:: DATA SEGMENT ::
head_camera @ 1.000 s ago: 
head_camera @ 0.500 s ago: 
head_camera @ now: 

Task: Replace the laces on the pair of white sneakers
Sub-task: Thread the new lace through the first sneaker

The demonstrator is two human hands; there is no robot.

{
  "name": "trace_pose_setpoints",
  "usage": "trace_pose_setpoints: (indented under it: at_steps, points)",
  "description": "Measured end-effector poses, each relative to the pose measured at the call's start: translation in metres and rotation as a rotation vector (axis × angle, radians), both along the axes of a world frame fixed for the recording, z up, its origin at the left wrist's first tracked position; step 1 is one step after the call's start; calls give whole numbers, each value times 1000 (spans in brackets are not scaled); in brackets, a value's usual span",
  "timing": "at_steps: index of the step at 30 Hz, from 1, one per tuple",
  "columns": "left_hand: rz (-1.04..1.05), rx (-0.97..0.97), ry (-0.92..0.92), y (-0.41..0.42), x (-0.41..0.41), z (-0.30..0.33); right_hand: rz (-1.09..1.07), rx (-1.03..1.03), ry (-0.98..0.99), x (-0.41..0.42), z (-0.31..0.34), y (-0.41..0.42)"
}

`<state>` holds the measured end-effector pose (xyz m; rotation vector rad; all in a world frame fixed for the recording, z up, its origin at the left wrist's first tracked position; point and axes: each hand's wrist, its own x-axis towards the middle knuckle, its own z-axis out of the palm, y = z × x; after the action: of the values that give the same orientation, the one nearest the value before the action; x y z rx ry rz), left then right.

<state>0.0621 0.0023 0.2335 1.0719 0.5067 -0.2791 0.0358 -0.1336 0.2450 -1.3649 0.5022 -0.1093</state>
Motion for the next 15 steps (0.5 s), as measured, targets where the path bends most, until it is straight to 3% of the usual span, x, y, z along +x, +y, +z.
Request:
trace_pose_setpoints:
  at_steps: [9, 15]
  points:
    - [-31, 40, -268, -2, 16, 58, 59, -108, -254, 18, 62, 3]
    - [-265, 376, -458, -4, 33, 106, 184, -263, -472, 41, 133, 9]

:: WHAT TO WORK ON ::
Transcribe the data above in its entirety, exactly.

:: RESPONSE TO THE TASK ::
head_camera @ 1.000 s ago: 
head_camera @ 0.500 s ago: 
head_camera @ now: 

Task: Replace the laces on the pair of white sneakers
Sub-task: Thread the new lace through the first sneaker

The demonstrator is two human hands; there is no robot.

{
  "name": "trace_pose_setpoints",
  "usage": "trace_pose_setpoints: (indented under it: at_steps, points)",
  "description": "Measured end-effector poses, each relative to the pose measured at the call's start: translation in metres and rotation as a rotation vector (axis × angle, radians), both along the axes of a world frame fixed for the recording, z up, its origin at the left wrist's first tracked position; step 1 is one step after the call's start; calls give whole numbers, each value times 1000 (spans in brackets are not scaled); in brackets, a value's usual span",
  "timing": "at_steps: index of the step at 30 Hz, from 1, one per tuple",
  "columns": "left_hand: rz (-1.04..1.05), rx (-0.97..0.97), ry (-0.92..0.92), y (-0.41..0.42), x (-0.41..0.41), z (-0.30..0.33); right_hand: rz (-1.09..1.07), rx (-1.03..1.03), ry (-0.98..0.99), x (-0.41..0.42), z (-0.31..0.34), y (-0.41..0.42)"
}

`<state>` holds the measured end-effector pose (xyz m; rotation vector rad; all in a world frame fixed for the recording, z up, its origin at the left wrist's first tracked position; point and axes: each hand's wrist, its own x-axis towards the middle knuckle, its own z-axis out of the palm, y = z × x; after the action: of the values that give the same orientation, the one nearest the value before the action; x y z rx ry rz), left then right.

<state>0.0621 0.0023 0.2335 1.0719 0.5067 -0.2791 0.0358 -0.1336 0.2450 -1.3649 0.5022 -0.1093</state>
Motion for the next 15 steps (0.5 s), as measured, targets where the path bends most, until it is straight to 3% of the usual span, x, y, z along +x, +y, +z.
Request:
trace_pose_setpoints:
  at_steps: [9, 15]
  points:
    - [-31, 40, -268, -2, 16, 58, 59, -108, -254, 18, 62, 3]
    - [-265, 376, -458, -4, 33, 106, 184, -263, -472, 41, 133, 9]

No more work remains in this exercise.